Clinical, biochemical and molecular studies have provided information for accurate definition and classification of oculocutaneous albinism. Important genes involved in the synthesis and regulation of melanin synthesis have been identified, cloned, and analyzed for mutations responsible for loss of function.
The molecular analyses have led to the current classification of oculocutaneous albinism based on the involved genes rather than the pigment phenotype, and this has aided in family counseling and planning. Current work includes the expression of normal and mutant tyrosinase for biochemical characterization, and for crystallization and three-dimensional structural analysis, to gain insight into basic enzyme biology and mechanisms of dysfunction.

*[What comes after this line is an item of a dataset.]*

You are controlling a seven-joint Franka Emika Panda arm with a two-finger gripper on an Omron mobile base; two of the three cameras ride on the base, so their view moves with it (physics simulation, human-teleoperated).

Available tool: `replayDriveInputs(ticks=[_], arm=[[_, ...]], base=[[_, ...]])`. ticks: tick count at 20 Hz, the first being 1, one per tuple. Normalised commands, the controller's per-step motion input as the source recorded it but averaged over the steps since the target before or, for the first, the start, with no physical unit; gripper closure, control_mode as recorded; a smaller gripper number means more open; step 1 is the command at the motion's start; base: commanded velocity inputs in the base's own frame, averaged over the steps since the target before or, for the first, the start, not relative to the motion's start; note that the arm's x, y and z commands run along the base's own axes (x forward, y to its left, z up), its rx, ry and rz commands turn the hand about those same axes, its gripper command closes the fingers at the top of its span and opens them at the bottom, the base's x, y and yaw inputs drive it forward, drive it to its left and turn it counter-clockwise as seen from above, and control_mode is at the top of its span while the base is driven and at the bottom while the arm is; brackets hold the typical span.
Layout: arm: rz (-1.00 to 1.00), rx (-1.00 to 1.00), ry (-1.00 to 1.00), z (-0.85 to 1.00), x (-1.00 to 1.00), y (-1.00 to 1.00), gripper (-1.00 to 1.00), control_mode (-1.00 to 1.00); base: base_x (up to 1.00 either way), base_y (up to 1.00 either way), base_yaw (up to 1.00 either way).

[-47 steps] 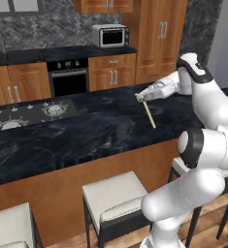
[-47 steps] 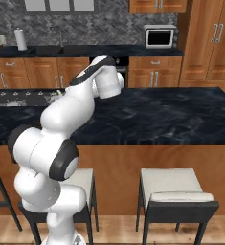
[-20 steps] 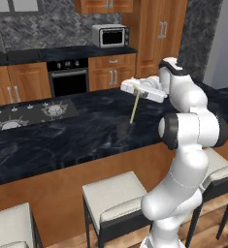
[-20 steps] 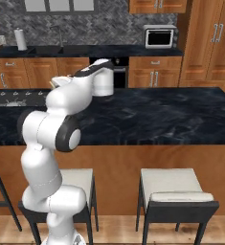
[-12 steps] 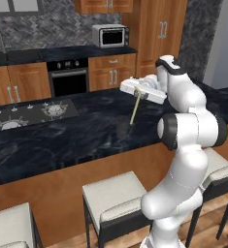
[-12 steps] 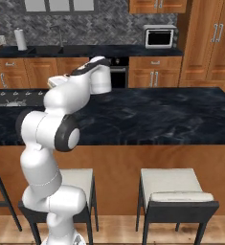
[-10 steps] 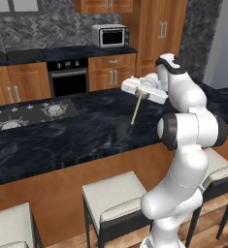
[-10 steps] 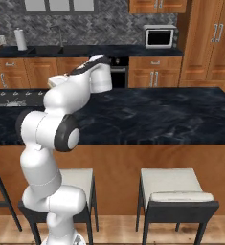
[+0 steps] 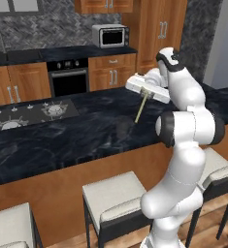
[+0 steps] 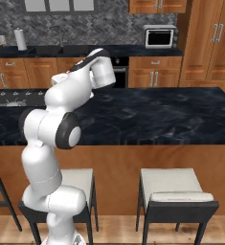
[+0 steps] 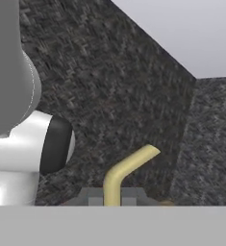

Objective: Take a straw from the drawer in front and place it inside the glass cup on the dining counter.

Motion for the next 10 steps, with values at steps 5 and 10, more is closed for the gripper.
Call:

A second area of emphasis for the division involves gene mapping and localization for complex diseases. To accomplish this, a high-throughput automated DNA sequencing laboratory has been established, under the direction of Dr. William Oetting.
Mapping projects have involved breast cancer and myopia in the past and currently involve asthma, as part of a four-center NIH-funded collaborative study. Dr. Malcolm Blumenthal, allergy, is the principal investigator and Drs. King and Oetting are co-investigators on the study. The gene mapping is performed in the division’s laboratory.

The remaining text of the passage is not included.